• [Assignment] Output only the stretch of the listing that starts at the line containing "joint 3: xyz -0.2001" and ends at the line containing "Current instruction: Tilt", reproduced exactly with both ends.

• [Data shown]

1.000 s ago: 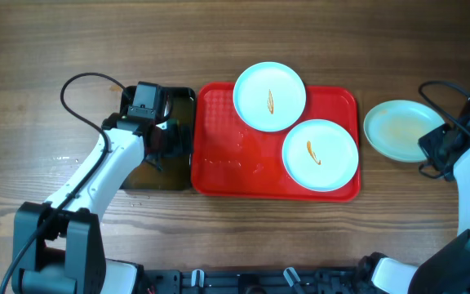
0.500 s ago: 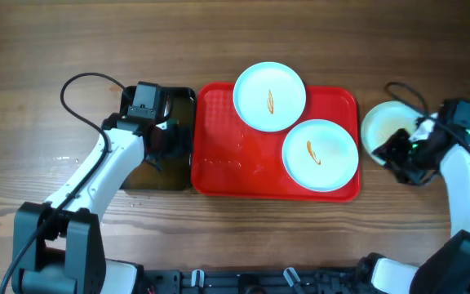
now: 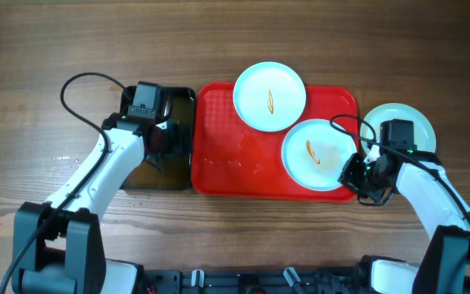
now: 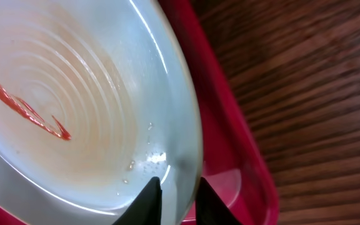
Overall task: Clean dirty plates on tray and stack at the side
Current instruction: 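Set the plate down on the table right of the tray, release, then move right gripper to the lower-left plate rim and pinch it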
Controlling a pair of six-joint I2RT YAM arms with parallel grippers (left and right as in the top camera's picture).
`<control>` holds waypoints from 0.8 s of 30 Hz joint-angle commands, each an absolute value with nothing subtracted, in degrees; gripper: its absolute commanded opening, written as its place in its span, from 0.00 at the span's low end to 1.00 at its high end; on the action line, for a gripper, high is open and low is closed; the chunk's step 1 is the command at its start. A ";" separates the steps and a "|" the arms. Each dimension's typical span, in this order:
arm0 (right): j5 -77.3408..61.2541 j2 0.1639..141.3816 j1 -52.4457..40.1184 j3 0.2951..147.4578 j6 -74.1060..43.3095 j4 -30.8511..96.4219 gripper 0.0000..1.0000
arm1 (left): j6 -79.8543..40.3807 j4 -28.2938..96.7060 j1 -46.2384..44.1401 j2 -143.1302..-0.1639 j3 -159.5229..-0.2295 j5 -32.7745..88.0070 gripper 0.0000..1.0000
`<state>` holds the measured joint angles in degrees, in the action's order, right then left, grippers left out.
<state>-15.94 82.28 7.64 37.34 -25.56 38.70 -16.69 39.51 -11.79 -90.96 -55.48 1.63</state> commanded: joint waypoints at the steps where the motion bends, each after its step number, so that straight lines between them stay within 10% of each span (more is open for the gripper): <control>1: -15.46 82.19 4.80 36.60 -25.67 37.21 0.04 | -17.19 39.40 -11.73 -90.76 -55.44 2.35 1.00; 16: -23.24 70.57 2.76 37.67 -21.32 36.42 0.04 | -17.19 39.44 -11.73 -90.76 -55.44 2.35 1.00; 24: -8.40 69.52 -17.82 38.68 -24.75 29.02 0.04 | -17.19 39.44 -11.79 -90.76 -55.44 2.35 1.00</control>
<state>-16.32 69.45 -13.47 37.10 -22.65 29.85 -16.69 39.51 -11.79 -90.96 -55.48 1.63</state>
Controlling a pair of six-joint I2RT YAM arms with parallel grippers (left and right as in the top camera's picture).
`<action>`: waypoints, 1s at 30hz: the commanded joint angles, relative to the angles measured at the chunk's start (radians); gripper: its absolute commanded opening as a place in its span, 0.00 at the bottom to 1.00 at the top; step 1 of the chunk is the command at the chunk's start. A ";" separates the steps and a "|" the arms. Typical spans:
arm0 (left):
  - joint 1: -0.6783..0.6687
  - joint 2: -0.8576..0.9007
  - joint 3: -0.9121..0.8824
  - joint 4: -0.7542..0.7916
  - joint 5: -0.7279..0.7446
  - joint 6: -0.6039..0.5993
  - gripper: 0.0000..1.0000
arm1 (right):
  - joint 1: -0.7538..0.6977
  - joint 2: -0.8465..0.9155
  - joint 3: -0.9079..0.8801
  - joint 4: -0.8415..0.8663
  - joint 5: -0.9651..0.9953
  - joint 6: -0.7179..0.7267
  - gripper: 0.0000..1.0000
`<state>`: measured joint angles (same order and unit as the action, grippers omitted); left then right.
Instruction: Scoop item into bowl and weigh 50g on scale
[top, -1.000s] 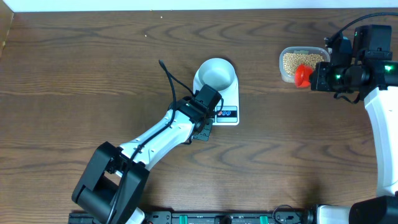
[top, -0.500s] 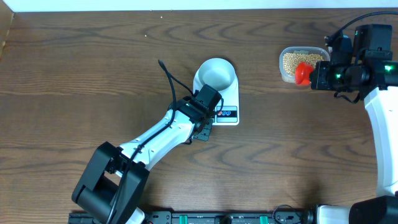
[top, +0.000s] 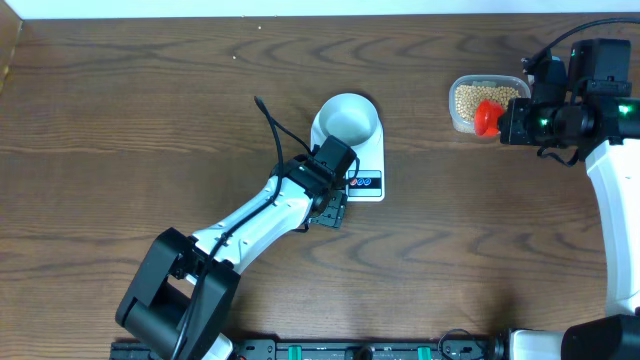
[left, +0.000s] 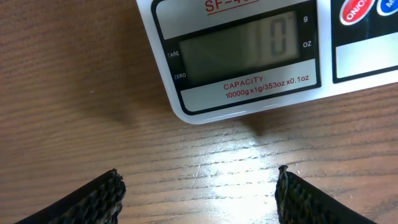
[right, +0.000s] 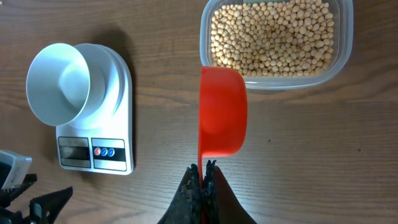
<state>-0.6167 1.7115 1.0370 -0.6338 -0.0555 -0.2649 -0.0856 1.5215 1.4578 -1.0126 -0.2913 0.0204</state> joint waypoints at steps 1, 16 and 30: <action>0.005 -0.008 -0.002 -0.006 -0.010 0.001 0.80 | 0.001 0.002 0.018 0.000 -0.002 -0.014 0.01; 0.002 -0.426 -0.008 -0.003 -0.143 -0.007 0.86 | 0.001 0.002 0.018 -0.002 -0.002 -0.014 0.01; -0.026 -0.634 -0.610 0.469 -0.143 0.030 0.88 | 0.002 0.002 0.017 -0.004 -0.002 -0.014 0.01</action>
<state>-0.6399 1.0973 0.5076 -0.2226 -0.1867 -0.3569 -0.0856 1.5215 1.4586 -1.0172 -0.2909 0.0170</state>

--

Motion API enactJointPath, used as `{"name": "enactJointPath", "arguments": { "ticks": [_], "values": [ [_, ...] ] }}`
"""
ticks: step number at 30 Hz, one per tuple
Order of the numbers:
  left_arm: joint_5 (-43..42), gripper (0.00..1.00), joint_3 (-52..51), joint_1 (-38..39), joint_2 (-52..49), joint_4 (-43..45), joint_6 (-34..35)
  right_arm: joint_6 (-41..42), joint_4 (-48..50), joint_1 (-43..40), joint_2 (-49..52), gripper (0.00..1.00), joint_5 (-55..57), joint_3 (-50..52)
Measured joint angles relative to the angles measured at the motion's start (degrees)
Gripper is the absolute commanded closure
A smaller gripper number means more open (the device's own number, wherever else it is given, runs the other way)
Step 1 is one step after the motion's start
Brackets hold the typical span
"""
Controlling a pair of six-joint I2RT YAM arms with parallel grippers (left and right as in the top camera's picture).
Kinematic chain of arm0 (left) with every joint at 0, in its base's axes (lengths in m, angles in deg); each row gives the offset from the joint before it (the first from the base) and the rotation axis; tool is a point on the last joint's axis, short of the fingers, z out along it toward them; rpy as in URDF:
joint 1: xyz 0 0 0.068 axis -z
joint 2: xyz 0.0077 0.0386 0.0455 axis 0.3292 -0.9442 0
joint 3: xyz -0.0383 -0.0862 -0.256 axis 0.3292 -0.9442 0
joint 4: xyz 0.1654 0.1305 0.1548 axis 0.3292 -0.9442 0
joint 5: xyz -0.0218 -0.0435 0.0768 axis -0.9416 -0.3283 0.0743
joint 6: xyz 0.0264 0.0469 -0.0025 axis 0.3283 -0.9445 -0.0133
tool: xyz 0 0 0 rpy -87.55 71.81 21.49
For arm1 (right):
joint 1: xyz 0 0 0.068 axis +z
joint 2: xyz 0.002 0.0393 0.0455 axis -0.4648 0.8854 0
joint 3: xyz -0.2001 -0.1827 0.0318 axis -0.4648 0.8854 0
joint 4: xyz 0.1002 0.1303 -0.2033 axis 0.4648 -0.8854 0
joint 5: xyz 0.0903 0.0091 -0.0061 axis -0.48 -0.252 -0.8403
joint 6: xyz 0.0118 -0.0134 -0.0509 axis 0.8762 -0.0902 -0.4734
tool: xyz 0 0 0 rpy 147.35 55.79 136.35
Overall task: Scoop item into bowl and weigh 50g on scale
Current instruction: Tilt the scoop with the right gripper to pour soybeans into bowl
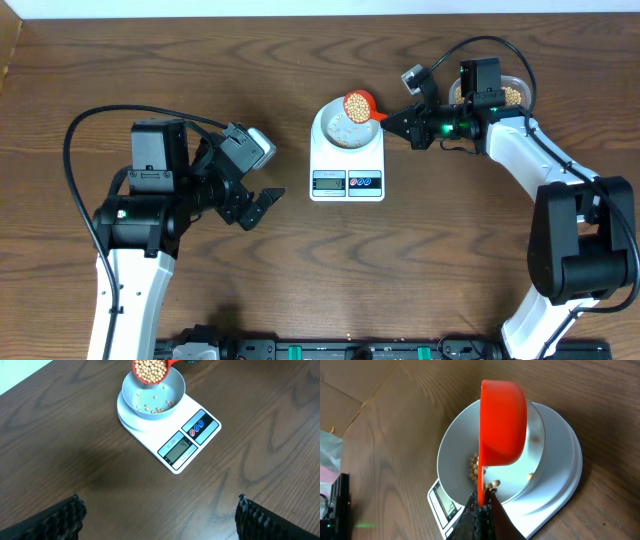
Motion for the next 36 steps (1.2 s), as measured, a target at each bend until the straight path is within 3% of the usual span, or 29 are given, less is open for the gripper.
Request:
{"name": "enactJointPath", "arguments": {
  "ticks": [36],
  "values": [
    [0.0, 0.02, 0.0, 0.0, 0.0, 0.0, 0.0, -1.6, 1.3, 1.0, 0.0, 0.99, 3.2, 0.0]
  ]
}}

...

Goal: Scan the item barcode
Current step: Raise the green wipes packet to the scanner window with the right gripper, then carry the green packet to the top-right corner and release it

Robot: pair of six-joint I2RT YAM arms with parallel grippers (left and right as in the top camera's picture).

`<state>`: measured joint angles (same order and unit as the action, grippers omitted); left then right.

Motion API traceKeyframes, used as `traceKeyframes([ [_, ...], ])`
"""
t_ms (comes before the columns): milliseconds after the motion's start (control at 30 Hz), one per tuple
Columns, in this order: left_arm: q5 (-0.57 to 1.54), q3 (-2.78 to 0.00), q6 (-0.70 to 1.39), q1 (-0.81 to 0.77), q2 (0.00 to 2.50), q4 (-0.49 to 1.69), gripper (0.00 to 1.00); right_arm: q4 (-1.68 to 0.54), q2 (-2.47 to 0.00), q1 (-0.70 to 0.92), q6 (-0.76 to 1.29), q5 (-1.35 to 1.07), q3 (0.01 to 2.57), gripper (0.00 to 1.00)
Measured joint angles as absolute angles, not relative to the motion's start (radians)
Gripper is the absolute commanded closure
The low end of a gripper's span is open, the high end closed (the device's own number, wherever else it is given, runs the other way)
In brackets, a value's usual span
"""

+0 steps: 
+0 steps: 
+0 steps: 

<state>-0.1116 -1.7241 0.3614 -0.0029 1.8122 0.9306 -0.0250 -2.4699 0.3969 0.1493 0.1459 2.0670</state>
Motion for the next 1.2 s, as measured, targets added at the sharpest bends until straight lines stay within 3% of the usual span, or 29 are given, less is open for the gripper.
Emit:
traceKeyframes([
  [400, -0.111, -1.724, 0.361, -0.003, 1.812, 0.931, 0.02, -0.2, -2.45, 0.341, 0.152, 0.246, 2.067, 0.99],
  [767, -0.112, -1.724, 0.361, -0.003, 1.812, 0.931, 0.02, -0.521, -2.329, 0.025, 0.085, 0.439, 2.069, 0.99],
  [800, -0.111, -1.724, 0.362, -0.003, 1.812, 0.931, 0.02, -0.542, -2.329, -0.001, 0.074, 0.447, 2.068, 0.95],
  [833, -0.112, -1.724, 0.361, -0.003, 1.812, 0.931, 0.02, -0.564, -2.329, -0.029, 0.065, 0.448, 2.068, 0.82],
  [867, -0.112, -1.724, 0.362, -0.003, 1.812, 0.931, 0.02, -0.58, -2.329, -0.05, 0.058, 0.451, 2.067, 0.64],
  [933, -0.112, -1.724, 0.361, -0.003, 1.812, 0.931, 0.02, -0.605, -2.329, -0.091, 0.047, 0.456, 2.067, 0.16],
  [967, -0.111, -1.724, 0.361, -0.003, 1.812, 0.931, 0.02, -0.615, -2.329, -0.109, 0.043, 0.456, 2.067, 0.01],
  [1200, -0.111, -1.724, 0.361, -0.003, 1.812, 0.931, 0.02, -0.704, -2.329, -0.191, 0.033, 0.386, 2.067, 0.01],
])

• [The completed task]
joint 3: xyz -0.2001 -0.1827 0.0318 axis -0.4648 0.8854 0
joint 4: xyz 0.1002 0.1303 -0.2033 axis 0.4648 -0.8854 0
joint 5: xyz 0.0903 0.0091 -0.0061 axis -0.48 -0.252 -0.8403
joint 6: xyz 0.0118 -0.0134 -0.0509 axis 0.8762 -0.0902 -0.4734
tool: xyz 0 0 0 rpy 147.35 55.79 136.35
Overall task: Scoop item into bowl and weigh 50g on scale
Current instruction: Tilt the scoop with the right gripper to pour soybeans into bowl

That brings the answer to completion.